Yahoo Finance· 2025-12-25 12:42
Core Insights - Loomis Sayles Small Cap Value Fund reported a return of 6.21% in Q3 2025, underperforming the Russell 2000 Value Index which returned 12.60% [1] - The strong performance of US equities in Q3 was attributed to easing tariff concerns, a pro-growth budget from Congress, and expectations of further rate cuts by the Federal Reserve [1] Company Performance - Haemonetics Corporation (NYSE:HAE) had a one-month return of -0.92% and a 52-week gain of 3.36%, with its stock closing at $80.01 and a market capitalization of $3.855 billion on December 24, 2025 [2] - The company reported a revenue of $327 million in Q2 of fiscal 2026, reflecting a 5% decline compared to previous periods [4] Investment Strategy - The fund's performance was impacted by a market shift towards "risk-on" and "low-quality" stocks, which led to a style mismatch with the fund's high-quality investment approach [3] - Haemonetics Corporation, along with Alight, Inc. and Kyndryl Holdings Incorporated, was noted as a significant detractor from the fund's performance [3]
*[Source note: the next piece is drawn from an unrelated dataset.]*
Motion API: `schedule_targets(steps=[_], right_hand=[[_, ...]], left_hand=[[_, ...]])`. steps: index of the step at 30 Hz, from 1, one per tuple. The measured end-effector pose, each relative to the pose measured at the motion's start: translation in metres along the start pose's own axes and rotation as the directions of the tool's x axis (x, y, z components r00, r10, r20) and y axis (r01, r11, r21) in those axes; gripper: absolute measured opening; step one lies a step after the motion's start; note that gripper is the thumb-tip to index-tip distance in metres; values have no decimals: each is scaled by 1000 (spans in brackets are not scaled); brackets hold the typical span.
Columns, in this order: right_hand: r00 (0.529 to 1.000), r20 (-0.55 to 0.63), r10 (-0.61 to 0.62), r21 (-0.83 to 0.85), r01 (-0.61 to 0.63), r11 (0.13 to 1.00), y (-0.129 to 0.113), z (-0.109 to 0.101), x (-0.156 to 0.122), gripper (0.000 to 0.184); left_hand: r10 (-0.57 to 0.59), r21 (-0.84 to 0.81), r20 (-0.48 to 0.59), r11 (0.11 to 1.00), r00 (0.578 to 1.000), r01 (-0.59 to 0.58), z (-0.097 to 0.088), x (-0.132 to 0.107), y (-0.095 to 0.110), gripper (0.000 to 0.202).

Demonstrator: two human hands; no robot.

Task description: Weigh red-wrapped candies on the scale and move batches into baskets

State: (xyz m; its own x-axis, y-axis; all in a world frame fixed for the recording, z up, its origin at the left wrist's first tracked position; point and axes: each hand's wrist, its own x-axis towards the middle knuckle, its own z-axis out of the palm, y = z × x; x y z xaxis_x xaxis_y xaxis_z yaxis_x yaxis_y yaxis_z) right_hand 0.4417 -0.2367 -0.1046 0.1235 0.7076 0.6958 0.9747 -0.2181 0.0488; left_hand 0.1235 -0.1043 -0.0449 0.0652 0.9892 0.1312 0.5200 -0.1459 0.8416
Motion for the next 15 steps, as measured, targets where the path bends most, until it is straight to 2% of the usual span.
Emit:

Riverwater Partners Small Cap Strategy Sold Its Stake in Haemonetics Corporation (HAE) in Q3
Yahoo Finance· 2025-12-16 13:15
Core Insights - Riverwater Partners' Small Cap Strategy reported solid results for Q3 2025 but lagged behind the benchmark due to the market's preference for lower-quality companies [1] - The strategy focuses on higher-quality companies with strong fundamentals and a clear path to profitability, positioning itself well in a challenging market [1] Company Performance - Haemonetics Corporation (NYSE:HAE) had a one-month return of 8.06% but experienced a 2.03% decline over the last 52 weeks, closing at $80.40 per share with a market capitalization of $3.873 billion [2] - The company faced challenges due to softer-than-expected demand in certain product lines, leading to a decision to exit the position in Q3 2025 to redeploy capital into opportunities with clearer near-term catalysts [3] Revenue and Market Position - In Q2 of fiscal 2026, Haemonetics reported revenue of $327 million, reflecting a 5% decline [4] - Despite its potential, Haemonetics is not among the most popular stocks among hedge funds, with 36 hedge fund portfolios holding its shares at the end of Q3, up from 29 in the previous quarter [4]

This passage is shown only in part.